Apache Beam 2.9.0 с использованием Google Cloud DataFlow.
При попытке вставить в BigQuery появляется ошибка, связанная со схемой:
RuntimeError: Could not successfully insert rows to BigQuery table [project:mlpipeline.twitter_posts]. Errors: [<InsertErrorsValueListEntry errors: [<ErrorProto debugInfo: u'' location: u'text' message: u'Invalid NUMERIC value: RT @Deep_In_Depth: 3 Advanced Python Functions for Data Scientists #DeepLearning #MachineLearning #ArtificialIntell\u2026' reason: u'invalid'>] index: 0>, <InsertErrorsValueListEntry errors: [<ErrorProto debugInfo: u'' location: u'text' message: u'Invalid NUMERIC value: What Is Deep Learning? #DeepLearning #MachineLearning #ArtificialIntelligence #DataScience #DL #ML #DS #AI #DNN #NeuralNetworks #NLP #GPU #TensorFlow #Keras #Pytorch #Python #HPC #Automation #AutonomousCar #Quant' reason: u'invalid'>] index: 1>] [while running 'generatedPtransform-20667']

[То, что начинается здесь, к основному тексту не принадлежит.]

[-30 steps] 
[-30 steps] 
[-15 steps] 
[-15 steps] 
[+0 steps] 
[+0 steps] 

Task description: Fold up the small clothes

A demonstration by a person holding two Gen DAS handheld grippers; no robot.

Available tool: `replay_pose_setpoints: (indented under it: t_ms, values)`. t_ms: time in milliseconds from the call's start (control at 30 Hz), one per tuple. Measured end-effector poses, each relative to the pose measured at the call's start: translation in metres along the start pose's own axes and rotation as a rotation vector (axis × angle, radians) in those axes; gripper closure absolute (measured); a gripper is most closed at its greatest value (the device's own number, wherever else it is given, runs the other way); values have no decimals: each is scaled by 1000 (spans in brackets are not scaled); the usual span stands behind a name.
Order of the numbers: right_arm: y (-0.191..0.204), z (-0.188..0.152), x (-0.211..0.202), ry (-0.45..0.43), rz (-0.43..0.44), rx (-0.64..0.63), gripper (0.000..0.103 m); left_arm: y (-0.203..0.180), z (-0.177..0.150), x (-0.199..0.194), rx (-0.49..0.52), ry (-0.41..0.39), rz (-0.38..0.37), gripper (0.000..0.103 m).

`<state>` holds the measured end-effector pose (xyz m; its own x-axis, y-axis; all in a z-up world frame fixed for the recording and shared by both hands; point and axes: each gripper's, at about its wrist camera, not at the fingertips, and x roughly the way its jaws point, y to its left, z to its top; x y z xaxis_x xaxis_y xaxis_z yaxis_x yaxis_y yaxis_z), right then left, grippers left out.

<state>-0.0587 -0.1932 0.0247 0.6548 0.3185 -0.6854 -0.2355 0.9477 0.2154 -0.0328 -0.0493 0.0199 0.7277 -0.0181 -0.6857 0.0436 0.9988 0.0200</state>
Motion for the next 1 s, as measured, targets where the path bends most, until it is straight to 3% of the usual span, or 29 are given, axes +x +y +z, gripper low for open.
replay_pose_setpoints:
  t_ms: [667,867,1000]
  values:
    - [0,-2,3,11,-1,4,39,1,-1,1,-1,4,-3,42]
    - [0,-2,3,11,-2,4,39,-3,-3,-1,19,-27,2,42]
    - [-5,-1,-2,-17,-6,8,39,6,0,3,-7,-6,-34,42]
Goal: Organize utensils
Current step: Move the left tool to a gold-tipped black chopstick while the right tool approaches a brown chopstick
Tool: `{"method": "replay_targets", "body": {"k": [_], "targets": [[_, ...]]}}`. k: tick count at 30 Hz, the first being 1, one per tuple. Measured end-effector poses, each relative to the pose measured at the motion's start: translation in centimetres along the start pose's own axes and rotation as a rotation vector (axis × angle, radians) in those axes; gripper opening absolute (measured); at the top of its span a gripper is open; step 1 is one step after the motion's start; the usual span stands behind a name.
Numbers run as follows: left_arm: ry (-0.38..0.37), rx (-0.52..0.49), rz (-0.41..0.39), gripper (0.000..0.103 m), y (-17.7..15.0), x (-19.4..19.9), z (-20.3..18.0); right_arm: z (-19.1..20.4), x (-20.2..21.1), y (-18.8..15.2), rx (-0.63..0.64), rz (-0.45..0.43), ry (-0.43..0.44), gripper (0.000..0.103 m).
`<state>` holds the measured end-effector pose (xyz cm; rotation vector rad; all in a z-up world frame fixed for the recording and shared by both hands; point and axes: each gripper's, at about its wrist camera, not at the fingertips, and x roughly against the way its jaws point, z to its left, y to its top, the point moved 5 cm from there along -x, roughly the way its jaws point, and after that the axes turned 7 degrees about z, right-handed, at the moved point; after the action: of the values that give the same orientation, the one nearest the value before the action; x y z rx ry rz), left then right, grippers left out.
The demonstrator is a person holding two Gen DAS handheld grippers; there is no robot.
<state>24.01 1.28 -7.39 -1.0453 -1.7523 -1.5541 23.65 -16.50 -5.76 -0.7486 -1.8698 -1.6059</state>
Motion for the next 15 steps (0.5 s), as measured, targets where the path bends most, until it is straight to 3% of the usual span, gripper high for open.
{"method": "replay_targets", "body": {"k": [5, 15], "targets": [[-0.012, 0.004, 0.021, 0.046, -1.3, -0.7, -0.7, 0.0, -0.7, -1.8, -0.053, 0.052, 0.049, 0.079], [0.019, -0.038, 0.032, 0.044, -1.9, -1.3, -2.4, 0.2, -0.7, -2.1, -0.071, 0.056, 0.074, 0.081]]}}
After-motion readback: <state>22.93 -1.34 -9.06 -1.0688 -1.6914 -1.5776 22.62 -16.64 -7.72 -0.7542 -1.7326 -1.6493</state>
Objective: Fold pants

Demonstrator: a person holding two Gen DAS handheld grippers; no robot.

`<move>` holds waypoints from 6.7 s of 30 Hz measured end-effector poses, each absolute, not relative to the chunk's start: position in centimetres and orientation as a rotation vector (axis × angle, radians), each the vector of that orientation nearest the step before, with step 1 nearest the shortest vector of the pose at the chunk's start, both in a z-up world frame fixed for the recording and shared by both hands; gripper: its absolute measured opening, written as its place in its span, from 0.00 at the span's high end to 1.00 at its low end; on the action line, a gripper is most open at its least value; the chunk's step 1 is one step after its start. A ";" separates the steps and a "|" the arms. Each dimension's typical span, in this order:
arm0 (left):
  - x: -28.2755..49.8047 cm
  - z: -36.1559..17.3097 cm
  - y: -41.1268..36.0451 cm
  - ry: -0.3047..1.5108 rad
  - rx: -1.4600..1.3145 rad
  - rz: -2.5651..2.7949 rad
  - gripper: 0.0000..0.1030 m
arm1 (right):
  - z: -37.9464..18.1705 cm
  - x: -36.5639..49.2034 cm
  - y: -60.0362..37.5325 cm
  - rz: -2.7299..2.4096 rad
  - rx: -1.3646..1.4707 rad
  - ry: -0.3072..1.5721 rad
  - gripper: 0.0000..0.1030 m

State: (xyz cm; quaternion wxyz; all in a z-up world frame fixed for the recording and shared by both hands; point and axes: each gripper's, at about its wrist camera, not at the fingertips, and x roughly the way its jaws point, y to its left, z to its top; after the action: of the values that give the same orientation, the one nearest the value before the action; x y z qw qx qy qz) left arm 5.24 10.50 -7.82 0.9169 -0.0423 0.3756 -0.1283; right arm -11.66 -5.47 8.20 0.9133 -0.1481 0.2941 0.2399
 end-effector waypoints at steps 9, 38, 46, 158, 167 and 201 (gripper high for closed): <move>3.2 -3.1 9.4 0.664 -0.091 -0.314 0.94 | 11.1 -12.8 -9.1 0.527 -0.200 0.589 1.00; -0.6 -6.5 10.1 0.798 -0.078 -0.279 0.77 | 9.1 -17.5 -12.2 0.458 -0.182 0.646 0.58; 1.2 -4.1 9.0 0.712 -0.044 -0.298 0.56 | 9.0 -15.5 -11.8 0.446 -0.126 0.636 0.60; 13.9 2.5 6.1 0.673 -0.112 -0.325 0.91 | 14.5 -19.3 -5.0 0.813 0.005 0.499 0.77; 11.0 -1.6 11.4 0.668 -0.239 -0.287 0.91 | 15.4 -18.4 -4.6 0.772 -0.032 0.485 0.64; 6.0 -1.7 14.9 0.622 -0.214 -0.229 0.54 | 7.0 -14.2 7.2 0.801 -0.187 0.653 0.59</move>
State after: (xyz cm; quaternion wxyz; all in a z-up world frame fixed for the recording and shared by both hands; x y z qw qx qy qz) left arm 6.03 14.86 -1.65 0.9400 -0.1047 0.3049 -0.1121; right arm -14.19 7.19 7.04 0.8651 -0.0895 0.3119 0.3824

at _flush_batch (/usr/local/lib/python2.7/dist-packages/apache_beam/io/gcp/bigquery.py:1380)
at finish_bundle (/usr/local/lib/python2.7/dist-packages/apache_beam/io/gcp/bigquery.py:1368)
at apache_beam.runners.common.DoFnInvoker.invoke_finish_bundle (common.py:365)
at apache_beam.runners.common.DoFnInvoker.invoke_finish_bundle (common.py:361)
at apache_beam.runners.common.DoFnRunner._invoke_bundle_method (common.py:697)
at apache_beam.runners.common.DoFnRunner._reraise_augmented (common.py:724)
at apache_beam.runners.common.DoFnRunner._invoke_bundle_method (common.py:699)
at apache_beam.runners.common.DoFnRunner.finish (common.py:705)
at apache_beam.runners.worker.operations.DoOperation.finish (operations.py:508)
at apache_beam.runners.worker.operations.DoOperation.finish (operations.py:507)
at apache_beam.runners.worker.operations.DoOperation.finish (operations.py:506)
at process_bundle (/usr/local/lib/python2.7/dist-packages/apache_beam/runners/worker/bundle_processor.py:441)
at process_bundle (/usr/local/lib/python2.7/dist-packages/apache_beam/runners/worker/sdk_worker.py:237)
at do_instruction (/usr/local/lib/python2.7/dist-packages/apache_beam/runners/worker/sdk_worker.py:221)
at <lambda> (/usr/local/lib/python2.7/dist-packages/apache_beam/runners/worker/sdk_worker.py:170)
at _execute (/usr/local/lib/python2.7/dist-packages/apache_beam/runners/worker/sdk_worker.py:135)
Код:
# Make explicit BQ schema for output tables
bigqueryschema_json = '{"fields": [' \
'{"name":"id","type":"STRING"},' \
'{"name":"text","type":"NUMERIC"},' \
'{"name":"user_id","type":"STRING"},' \
'{"name":"sentiment","type":"FLOAT"},' \
'{"name":"posted_at","type":"TIMESTAMP"}' \
']}'
bigqueryschema = parse_table_schema_from_json(bigqueryschema_json)
У меня изменилось текстовое поле в bigqueryschema_json
на STRING
и NUMERIC
, но та же проблема.
Полный код здесь : Любые подробности, какотладить эту ошибку?